Aim of the task
Produce a faithful copy of the data, one that leaves out the pictures.

Given material
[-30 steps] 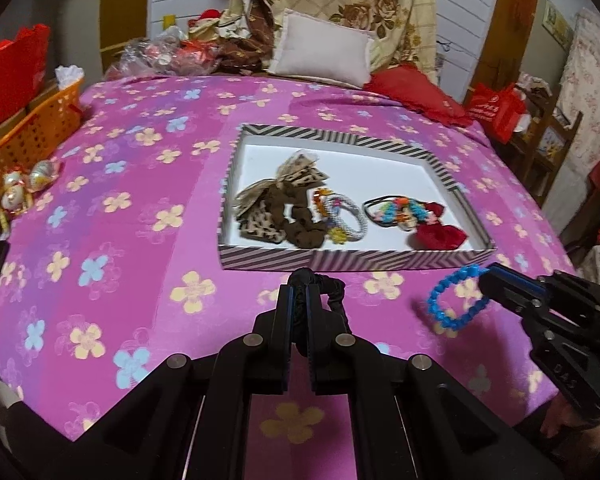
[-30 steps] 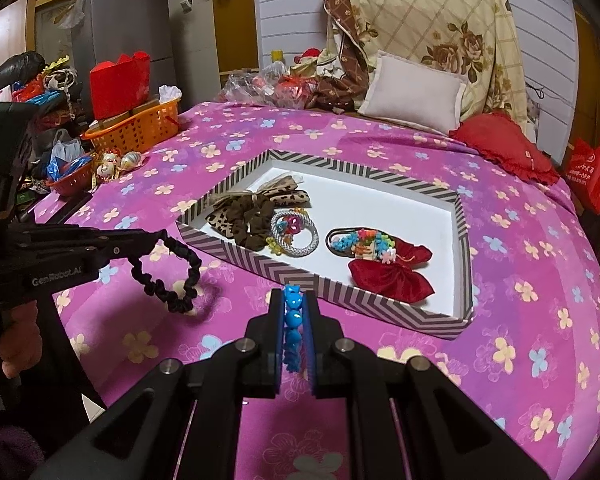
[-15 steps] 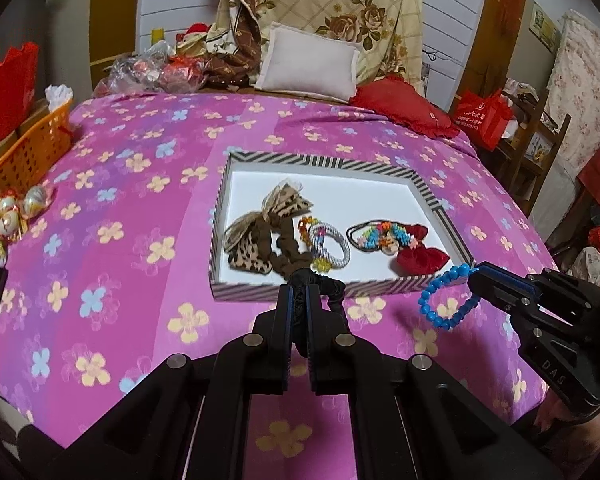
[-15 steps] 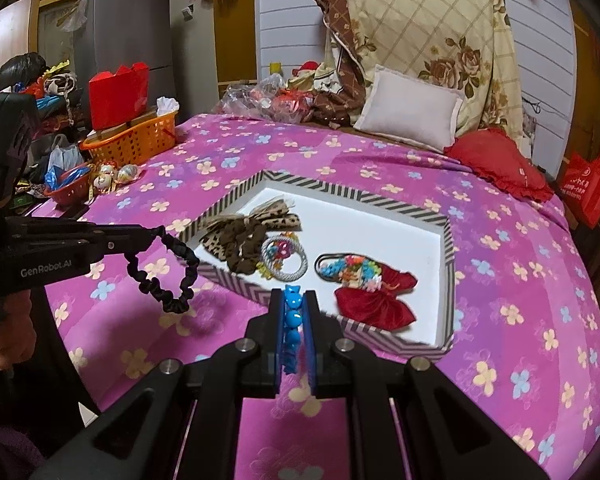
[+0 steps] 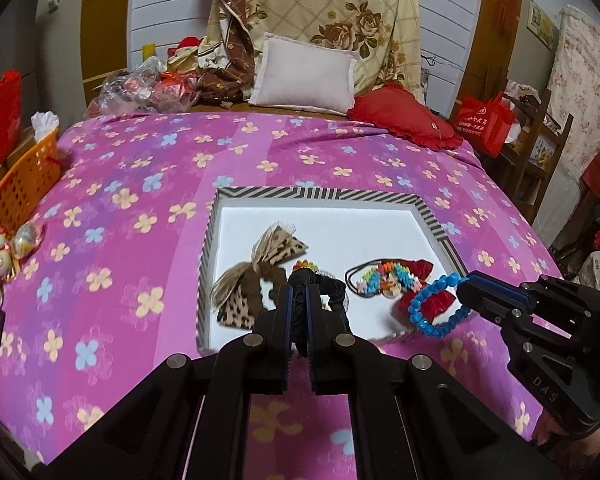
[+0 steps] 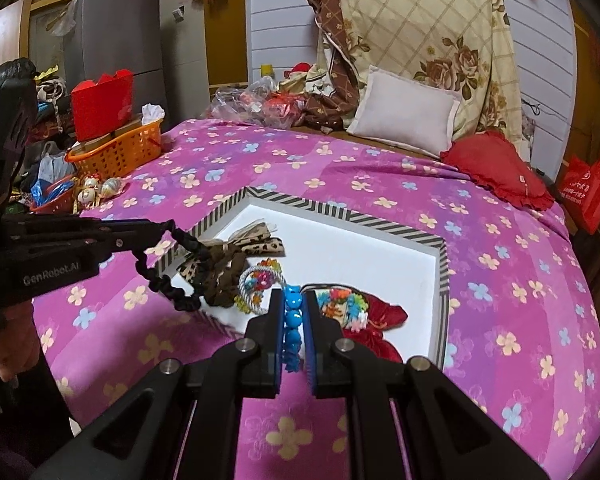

Exercise solution
[-30 steps] 
[-30 steps] 
[-15 steps] 
[-15 steps] 
[+0 steps] 
[+0 steps] 

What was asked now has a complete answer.